BMI and clinical predictors
Height and weight at baseline were extracted from electronic patient files and were used to
calculate BMI. In addition, several previously identified clinical predictors of checkpoint
inhibitor treatment outcomes in advanced melanoma were extracted. These were (i) Eastern
Cooperative Oncology Group (ECOG) performance status, (ii) level of lactate dehydrogenase
(LDH), presence of (iii) brain and (iv) liver metastases and (v) number of affected organs [14β
17] (categories are shown in Figure 1).
CT body composition metrics extraction
Metrics were obtained using Quantib Body Composition version 0.2.1, a dedicated deep
learning segmentation algorithm that has proven to achieve high correspondence to manual
segmentations in previous studies [18β20]. First, all baseline CT scans were resampled to a
slice thickness of 5mm. Subsequently, the slice in the middle of the third lumbar vertebra [21]

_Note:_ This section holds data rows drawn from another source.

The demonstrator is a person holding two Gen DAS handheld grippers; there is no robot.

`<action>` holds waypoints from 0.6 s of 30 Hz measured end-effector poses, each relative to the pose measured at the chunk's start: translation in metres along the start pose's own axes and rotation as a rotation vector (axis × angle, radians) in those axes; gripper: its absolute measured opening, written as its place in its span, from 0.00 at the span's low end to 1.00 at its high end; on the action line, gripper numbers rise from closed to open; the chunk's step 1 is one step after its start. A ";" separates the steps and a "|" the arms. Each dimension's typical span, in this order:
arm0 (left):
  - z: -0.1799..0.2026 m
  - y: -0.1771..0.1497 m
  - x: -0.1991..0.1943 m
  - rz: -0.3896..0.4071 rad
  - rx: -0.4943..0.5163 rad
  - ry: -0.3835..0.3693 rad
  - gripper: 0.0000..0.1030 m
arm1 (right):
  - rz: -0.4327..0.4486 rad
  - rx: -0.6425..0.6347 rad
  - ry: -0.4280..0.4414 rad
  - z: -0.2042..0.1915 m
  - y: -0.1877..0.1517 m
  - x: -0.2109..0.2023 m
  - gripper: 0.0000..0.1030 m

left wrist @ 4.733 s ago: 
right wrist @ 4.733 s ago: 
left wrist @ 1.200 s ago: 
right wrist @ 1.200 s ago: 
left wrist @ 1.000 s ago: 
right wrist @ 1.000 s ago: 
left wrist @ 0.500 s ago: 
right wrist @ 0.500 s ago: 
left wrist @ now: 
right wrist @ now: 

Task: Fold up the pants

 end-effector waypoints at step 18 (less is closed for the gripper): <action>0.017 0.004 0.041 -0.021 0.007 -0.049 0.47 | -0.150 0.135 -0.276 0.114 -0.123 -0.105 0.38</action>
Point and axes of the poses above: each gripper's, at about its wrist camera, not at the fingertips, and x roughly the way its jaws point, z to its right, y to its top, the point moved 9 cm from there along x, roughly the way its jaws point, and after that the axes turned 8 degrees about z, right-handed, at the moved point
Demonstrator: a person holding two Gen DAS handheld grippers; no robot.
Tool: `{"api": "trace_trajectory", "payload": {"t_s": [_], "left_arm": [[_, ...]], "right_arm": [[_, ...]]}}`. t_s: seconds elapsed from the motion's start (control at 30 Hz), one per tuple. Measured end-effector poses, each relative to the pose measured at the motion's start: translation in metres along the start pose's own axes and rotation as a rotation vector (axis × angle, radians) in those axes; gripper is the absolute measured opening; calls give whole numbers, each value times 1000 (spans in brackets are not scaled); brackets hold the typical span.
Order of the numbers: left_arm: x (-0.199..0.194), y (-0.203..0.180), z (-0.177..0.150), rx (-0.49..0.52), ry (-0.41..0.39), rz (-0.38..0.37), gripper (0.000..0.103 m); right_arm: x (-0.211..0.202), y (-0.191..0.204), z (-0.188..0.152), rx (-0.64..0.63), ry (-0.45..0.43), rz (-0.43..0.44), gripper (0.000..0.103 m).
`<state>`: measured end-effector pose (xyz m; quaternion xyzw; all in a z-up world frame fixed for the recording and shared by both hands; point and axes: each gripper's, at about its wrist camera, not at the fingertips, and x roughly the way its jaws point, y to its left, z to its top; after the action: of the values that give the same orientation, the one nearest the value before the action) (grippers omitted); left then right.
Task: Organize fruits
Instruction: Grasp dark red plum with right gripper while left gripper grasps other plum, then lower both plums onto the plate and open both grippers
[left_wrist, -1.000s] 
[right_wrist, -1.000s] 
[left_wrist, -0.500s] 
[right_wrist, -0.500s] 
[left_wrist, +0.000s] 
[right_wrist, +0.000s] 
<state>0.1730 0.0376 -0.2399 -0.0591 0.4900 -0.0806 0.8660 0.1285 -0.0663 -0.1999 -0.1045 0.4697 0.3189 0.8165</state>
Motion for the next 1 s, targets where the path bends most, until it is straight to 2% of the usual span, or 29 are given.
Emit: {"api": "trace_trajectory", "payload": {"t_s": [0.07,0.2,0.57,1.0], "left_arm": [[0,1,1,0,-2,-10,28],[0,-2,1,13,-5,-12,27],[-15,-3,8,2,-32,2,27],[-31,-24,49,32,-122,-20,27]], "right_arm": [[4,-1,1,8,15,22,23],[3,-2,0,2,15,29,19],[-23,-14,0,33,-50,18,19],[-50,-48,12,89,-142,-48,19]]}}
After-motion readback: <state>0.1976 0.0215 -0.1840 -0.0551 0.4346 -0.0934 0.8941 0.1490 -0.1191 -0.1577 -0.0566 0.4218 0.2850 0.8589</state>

was automatically selected using a convolutional neural network . On the five consecutive
slices centered around this selected slice, the following compartments were automatically
segmented using a second convolutional neural network: psoas, abdominal and long spine
muscles (together making up the skeletal muscles), subcutaneous adipose tissue and visceral
adipose tissue. All segmentations were manually reviewed and corrected w here necessary.
Based on these segmentations, five commonly used metrics [9,22β24] were calculated using
the definitions in Table 1: skeletal muscle index (SMI), skeletal muscle density (SMD), skeletal
muscle gauge (SMG), subcutaneous adipose tissue index (SATI) and visceral adipose tissue
index (VATI). All metrics were normalized to zero mean and unit standard deviation (SD) to
facilitate interpretation. Since skeletal muscle density and gauge differed significantly between
patients who underwent a contrast -enhanced CT scan versus those who underwent a non-
contrast CT scan, SMD and SMG were normalized separately for both groups.
Outcome definition
The primary endpoints were progression -free survival (PFS) and overall survival (OS). PFS
was defined as the time from the start of treatment to progression or death; OS was defined
as time from the start of treatment to death due to any cause. The secondary outcome was
melanoma-specific survival (MSS), defined as the time from the start of treatment to death
from melanoma. Patients not reaching the endpoint were right-censored at the date of the last
contact, or when a different treatment was initiated.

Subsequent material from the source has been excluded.